Так начался мой второй день, а может быть, третий или четвертый, и начался
неудачно, ибо мне пришлось ломать голову над истинным местом назначения этих
овец, среди них были и ягнята, и мучительно допрашивать себя, достигли ли
они благополучно какого-нибудь пастбища или пали, с расколотыми черепами и
поджатыми ножками, сначала на колени, потом на шерстистые бока, под ударом
молота. Многое можно сказать в защиту охвативших меня сомнений. Боже
милосердный, какой простор, повсюду видишь четвероногих! И не только овец,
есть еще лошади и козы, ограничимся ими, я чувствую, как они следят за мной,
хотят пересечь мой путь. Мне это ни к чему. Впрочем, я не потерял из виду
свою ближайшую цель - добраться до матери, и как можно быстрее, и, стоя в
канаве, призывал себе на помощь все доводы в пользу дальнейшего и
незамедлительного продвижения. И хотя многое я могу делать бездумно, не
подозревая даже, что собирался что-то делать, пока это не делаю, да и то не
всегда, но мое путешествие к матери - дело совсем иное. Понимаете ли, ноги
мои никогда не относили меня к матери, разве что получив на это строгий
приказ. Чудесная, поистине чудесная погода обрадовала бы любого, только не
меня. У меня нет причин радоваться солнцу, и я ему не радуюсь. Эллина,
жаждущего света и тепла, я в себе убил он сам себя убил, уже давно. Бледный
сумрак дождливых дней нравился мне больше, был более по вкусу, неточно, по
душе, опять неточно, у меня нет ни вкуса, ни души я давно от них избавился.
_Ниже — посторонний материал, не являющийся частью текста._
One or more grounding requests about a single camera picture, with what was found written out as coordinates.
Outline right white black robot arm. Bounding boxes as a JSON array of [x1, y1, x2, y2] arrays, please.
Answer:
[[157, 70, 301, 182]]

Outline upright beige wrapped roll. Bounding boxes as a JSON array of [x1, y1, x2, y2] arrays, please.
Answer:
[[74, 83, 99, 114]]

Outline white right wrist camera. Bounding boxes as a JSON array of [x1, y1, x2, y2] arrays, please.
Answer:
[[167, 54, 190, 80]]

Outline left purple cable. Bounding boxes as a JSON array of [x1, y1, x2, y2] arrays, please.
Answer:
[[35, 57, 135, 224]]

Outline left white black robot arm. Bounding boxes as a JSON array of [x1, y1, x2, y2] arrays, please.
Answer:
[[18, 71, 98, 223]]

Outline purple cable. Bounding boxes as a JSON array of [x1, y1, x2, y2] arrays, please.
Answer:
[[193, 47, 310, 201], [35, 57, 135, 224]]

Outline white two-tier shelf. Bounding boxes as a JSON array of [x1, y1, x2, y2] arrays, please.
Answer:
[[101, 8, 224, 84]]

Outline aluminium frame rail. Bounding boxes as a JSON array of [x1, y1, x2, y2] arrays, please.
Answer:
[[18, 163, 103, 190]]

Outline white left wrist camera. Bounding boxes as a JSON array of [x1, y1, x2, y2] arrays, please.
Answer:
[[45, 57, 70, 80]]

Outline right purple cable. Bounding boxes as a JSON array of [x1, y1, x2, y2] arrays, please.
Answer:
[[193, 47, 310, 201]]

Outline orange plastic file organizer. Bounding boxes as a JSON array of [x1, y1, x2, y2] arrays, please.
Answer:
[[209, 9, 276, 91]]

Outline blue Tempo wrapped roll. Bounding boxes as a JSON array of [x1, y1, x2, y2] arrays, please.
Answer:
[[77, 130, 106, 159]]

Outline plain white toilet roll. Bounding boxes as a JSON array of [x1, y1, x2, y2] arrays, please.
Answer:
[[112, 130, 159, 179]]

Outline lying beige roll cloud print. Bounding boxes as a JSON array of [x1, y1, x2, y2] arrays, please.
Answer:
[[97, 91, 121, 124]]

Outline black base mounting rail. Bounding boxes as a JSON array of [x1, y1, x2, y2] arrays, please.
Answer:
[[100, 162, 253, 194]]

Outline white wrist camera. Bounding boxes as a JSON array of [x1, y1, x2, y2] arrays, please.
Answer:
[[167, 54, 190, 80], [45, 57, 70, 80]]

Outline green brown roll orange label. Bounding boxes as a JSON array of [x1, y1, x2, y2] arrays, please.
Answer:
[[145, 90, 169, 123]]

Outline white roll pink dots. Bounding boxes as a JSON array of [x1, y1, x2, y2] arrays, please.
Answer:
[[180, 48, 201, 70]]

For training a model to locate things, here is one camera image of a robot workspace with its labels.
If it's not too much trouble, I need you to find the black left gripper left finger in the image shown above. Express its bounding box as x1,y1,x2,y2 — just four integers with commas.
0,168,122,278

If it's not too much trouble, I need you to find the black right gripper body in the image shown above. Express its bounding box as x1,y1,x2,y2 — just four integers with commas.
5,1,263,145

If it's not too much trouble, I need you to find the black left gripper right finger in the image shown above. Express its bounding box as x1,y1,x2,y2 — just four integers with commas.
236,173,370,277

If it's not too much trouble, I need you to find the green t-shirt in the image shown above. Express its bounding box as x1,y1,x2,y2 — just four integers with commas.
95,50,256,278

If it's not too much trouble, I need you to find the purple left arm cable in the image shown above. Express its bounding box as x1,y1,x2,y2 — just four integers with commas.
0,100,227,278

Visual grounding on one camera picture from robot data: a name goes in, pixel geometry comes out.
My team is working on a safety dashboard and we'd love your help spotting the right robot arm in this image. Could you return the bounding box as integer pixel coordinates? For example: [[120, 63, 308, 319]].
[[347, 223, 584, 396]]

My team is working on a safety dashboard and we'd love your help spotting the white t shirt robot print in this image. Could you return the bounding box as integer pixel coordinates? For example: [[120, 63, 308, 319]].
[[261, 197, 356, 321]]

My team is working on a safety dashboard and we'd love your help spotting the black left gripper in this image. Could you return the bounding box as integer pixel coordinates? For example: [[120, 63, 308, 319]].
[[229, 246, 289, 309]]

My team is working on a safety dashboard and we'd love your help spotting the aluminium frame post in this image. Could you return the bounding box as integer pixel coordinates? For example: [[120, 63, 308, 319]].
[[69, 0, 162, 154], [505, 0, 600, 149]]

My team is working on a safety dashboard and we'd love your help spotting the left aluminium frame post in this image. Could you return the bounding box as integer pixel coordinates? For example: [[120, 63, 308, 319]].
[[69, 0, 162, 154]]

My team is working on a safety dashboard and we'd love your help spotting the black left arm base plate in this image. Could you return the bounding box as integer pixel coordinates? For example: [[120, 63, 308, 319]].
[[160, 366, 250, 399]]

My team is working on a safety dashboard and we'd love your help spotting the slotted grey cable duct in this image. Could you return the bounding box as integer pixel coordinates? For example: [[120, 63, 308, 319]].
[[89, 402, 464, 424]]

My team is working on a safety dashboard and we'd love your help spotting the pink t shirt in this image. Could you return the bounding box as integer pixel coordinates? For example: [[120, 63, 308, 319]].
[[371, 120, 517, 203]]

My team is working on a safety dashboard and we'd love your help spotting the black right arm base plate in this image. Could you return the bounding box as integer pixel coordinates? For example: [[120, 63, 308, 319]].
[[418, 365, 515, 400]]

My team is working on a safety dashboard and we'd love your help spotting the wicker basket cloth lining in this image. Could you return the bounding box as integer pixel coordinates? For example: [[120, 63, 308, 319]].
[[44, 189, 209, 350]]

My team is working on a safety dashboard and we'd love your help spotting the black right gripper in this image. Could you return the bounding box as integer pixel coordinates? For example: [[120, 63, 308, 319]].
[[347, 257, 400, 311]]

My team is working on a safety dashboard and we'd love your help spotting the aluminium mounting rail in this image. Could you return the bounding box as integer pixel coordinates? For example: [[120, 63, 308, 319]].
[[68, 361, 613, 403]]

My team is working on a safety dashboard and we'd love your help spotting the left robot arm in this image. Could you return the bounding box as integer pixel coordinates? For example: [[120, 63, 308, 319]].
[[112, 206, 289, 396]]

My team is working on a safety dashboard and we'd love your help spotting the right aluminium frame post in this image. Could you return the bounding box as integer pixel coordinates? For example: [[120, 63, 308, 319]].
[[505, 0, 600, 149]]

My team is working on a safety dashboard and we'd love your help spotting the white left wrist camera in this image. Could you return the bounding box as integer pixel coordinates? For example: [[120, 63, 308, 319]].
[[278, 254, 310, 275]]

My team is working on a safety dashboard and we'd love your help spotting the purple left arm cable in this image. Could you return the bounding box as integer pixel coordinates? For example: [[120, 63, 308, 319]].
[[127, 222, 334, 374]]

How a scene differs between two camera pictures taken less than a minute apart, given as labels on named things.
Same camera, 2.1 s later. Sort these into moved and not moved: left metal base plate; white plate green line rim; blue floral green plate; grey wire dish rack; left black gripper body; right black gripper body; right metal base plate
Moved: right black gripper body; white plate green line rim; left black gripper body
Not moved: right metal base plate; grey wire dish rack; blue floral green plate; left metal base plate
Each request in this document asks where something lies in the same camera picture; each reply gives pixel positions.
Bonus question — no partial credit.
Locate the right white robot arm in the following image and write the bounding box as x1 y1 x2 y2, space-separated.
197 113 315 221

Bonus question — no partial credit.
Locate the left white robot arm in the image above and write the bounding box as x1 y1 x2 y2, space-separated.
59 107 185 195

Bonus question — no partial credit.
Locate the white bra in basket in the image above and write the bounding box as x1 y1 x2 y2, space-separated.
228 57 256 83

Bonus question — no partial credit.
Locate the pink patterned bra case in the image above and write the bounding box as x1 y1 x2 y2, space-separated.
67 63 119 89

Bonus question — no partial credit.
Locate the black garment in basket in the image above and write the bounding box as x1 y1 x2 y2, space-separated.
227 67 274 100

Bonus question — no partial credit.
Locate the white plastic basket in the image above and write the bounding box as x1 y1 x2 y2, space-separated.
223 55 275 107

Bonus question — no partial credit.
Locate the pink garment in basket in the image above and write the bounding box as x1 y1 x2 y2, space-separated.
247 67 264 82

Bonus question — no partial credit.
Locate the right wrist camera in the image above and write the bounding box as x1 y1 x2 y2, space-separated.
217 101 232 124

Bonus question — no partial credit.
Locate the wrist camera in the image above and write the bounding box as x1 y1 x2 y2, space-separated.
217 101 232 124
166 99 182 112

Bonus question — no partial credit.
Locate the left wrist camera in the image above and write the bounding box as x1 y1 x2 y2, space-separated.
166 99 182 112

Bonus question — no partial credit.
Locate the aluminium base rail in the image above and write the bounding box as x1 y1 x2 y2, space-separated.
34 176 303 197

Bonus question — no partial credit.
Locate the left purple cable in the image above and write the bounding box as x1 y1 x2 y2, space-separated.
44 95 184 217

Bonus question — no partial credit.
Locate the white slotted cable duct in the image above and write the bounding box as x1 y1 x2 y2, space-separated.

Возможно, я хочу сказать, что бледный сумрак и так далее надежнее укрывал
меня, не становясь от этого приятным. Хамелеон поневоле, вот кто такой
Моллой, если рассматривать его с определенной точки зрения. Зимой я ходил
укутанный под пальто газетами, сбрасывая их вместе с пробуждением земли,
окончательным, в апреле. Лучше всего подходило для этого литературное
приложение к "Таймсу", благодаря своей неслабеющей прочности и
герметичности. Даже газы мои не причиняли ему вреда. С газами я бороться не
могу, они вырываются из моего зада по малейшему поводу и без повода,
придется время от времени об этом говорить, несмотря на все мое отвращение к
ним. Однажды я взялся их считать. Триста пятнадцать раз за девятнадцать
часов, в среднем по шестнадцать в час. В конце концов, не так много. Четыре
раза каждые четверть часа. Совсем ничего. Не выходит и по разу за четыре
минуты. Просто невероятно. Черт побери, я почти не воняю, незачем было и
вспоминать. Удивительно, насколько математика способствует самопознанию.
Впрочем, атмосферные проблемы меня не интересуют, мне на них наплевать.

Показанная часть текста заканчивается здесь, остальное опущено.